Task description — Of the lines in the data below, count the ones holding the string "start", and answer with that number only.

Working data —
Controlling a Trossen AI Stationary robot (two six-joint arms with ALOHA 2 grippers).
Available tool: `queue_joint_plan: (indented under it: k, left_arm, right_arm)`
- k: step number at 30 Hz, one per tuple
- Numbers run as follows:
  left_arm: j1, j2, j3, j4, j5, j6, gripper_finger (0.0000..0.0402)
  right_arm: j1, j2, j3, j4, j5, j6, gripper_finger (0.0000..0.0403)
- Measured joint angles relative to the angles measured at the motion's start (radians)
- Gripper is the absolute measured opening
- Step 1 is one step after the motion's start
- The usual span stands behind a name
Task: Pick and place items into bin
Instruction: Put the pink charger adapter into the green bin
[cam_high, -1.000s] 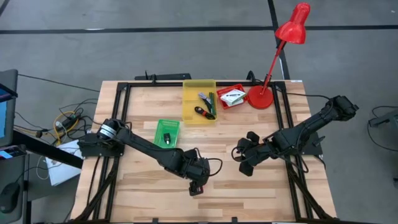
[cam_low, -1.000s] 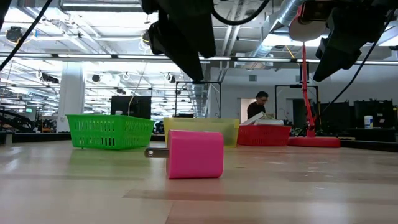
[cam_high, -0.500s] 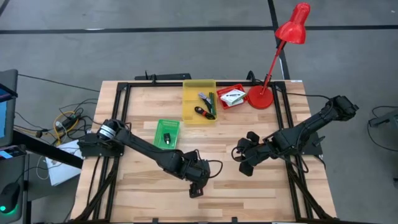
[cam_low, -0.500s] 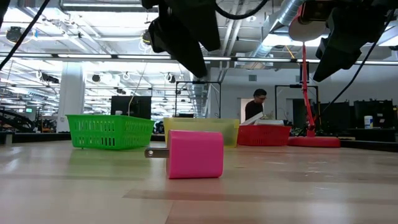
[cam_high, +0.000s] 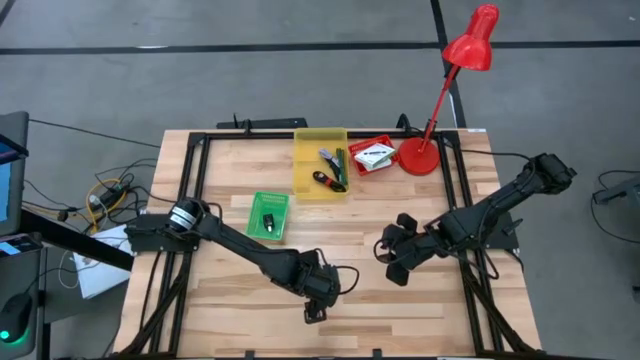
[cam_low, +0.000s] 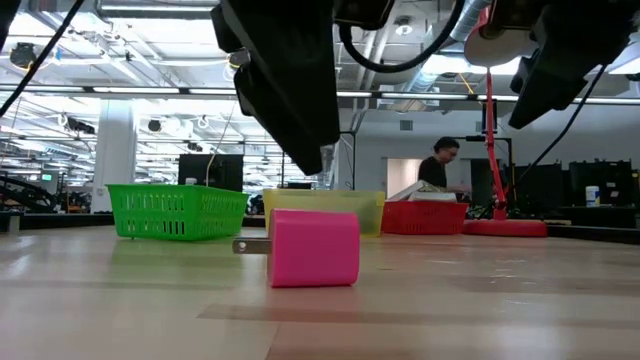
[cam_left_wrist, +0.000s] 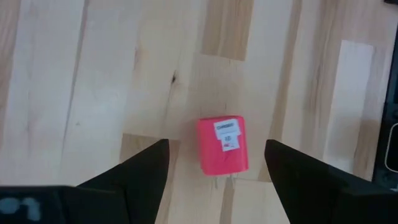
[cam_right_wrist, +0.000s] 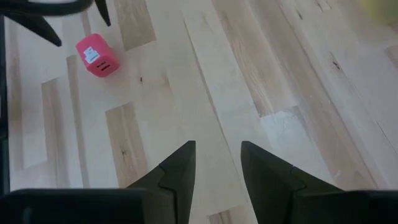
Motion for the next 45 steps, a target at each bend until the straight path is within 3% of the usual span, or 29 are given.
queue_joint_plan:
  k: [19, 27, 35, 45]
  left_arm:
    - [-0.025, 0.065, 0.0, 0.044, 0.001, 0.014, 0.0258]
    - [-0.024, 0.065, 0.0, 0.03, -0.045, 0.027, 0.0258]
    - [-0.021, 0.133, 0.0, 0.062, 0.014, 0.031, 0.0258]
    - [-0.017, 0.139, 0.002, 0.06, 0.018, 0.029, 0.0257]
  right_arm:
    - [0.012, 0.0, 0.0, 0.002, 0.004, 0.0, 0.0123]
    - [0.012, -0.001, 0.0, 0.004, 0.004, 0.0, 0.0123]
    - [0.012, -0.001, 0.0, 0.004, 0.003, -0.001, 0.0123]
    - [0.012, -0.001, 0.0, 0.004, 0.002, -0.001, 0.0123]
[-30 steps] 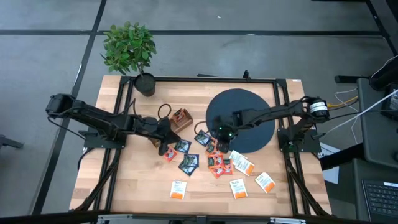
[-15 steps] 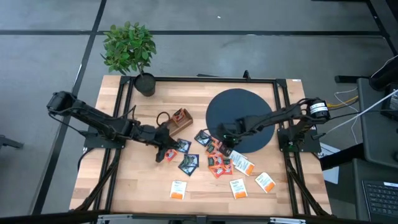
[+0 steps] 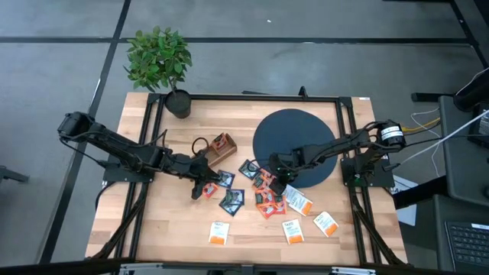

Response area — 2